Dann legen Sie die Röhre sofort auf Eis. Nach fünf bis zehn Minuten auf Eis 600 Mikroliter NZCYM-Medium hinzufügen und die Röhre in einen Bakterien-Inkubator geben. Schütteln Sie das Rohr mit mittlerer Geschwindigkeit entlang der Schüttelrichtung bei 37 Grad Celsius für eine Stunde.
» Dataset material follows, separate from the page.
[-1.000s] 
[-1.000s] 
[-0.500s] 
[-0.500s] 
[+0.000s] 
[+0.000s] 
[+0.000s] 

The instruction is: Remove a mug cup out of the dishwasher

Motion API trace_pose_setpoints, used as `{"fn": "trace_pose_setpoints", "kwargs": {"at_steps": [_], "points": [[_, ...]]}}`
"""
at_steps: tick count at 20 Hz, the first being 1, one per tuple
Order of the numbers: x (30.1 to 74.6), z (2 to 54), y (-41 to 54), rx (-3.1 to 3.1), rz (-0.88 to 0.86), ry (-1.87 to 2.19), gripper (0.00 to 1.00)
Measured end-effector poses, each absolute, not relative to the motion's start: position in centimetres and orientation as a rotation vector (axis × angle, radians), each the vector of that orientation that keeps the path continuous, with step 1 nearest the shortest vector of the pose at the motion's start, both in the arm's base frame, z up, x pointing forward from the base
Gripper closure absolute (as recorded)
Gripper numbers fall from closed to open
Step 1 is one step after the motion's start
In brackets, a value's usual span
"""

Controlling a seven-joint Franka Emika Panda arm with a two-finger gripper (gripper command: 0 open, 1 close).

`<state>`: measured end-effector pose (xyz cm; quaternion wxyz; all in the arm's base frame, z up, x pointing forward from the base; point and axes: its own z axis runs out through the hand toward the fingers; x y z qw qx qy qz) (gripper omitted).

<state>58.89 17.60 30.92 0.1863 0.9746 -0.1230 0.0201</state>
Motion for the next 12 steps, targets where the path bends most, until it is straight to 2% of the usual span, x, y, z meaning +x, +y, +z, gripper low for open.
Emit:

Nach der Inkubation 200 Mikroliter der Bakterienkultur auf einer 10 Zentimeter großen LB-Agarplatte mit den Selektionsantibiotika der Wahl. Kultur die Bakterien auf der LB AgarPlatte im Bakterien-Inkubator bei 37 Grad Celsius über Nacht. Nach erfolgreicher Koloniebildung eine einzelne Kolonie pflücken und in fünf Milliliter NZCYM mit den ausgewählten Antibiotika dispergieren.
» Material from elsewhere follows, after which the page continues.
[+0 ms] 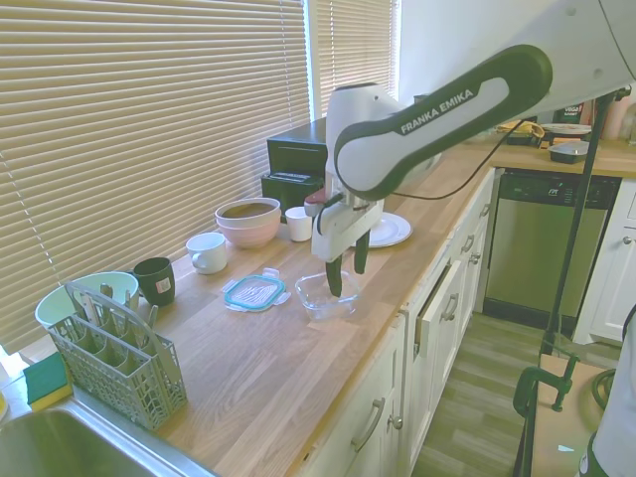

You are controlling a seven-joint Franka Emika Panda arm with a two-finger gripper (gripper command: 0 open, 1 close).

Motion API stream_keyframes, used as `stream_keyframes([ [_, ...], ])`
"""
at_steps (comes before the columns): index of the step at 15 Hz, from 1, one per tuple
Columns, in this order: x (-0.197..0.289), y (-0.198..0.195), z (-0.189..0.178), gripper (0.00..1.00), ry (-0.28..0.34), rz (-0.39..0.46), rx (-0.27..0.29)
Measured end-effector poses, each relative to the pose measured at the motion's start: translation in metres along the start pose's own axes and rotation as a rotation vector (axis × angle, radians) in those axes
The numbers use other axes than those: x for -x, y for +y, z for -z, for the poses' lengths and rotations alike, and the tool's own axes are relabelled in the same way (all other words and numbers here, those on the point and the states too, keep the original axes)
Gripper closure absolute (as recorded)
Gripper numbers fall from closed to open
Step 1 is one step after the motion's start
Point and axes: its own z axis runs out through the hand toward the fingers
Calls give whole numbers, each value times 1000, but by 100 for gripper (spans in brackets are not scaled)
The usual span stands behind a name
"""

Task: Cover the lid of the food container

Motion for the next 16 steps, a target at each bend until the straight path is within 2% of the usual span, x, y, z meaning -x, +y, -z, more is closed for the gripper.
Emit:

Kultur im Bakterien-Inkubator bei 37 Grad Celsius über Nacht. Nach erfolgreichem Bakterienwachstum, verstärken Sie die Bakterien in 250 Milliliter, 500 Milliliter oder ein Liter Chargen von Medium je nach Bedarf an Proteinmenge. Dann, Kultur der Bakterien, im Bakterien-Inkubator bei 37 Grad Celsius für zwei bis drei Stunden.
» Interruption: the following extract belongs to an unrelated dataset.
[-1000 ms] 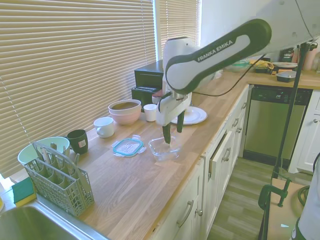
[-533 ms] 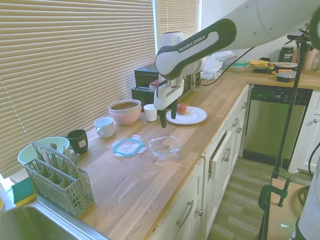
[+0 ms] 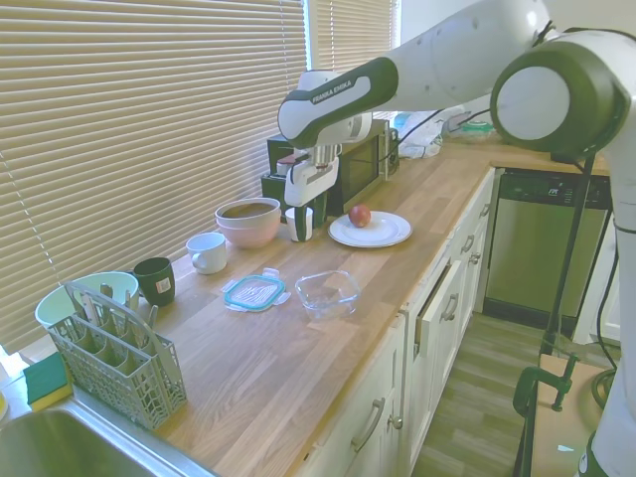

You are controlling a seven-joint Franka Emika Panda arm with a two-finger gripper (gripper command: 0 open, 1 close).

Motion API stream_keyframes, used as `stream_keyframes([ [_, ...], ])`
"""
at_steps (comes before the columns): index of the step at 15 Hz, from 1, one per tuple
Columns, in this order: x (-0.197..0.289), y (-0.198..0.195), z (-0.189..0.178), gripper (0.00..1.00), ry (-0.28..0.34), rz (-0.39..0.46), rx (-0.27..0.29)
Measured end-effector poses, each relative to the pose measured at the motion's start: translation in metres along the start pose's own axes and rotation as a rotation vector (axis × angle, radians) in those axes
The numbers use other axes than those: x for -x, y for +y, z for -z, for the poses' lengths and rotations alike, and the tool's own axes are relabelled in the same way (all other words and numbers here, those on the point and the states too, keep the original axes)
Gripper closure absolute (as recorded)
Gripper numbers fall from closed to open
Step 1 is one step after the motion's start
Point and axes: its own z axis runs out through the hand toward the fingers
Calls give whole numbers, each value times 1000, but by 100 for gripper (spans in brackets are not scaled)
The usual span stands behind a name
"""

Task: Cover the lid of the food container

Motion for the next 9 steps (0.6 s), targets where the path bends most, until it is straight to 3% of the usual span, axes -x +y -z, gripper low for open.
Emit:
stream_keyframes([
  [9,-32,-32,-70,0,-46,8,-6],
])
Zeichnen Sie nach der Inkubation eine Stichprobe für die photometrische Analyse. Wenn die optische Dichte bei 600 Nanometern 0,4 erreicht hat, tragen Sie 200 Mikromolar bis zu einem Millimolar Isopropyl-beta-D-thiogalactopyranosid auf. Nach drei bis fünf weiteren Stunden im Bakterien-Inkubator bei 37 Grad Celsius ist die Proteinexpression erschöpft.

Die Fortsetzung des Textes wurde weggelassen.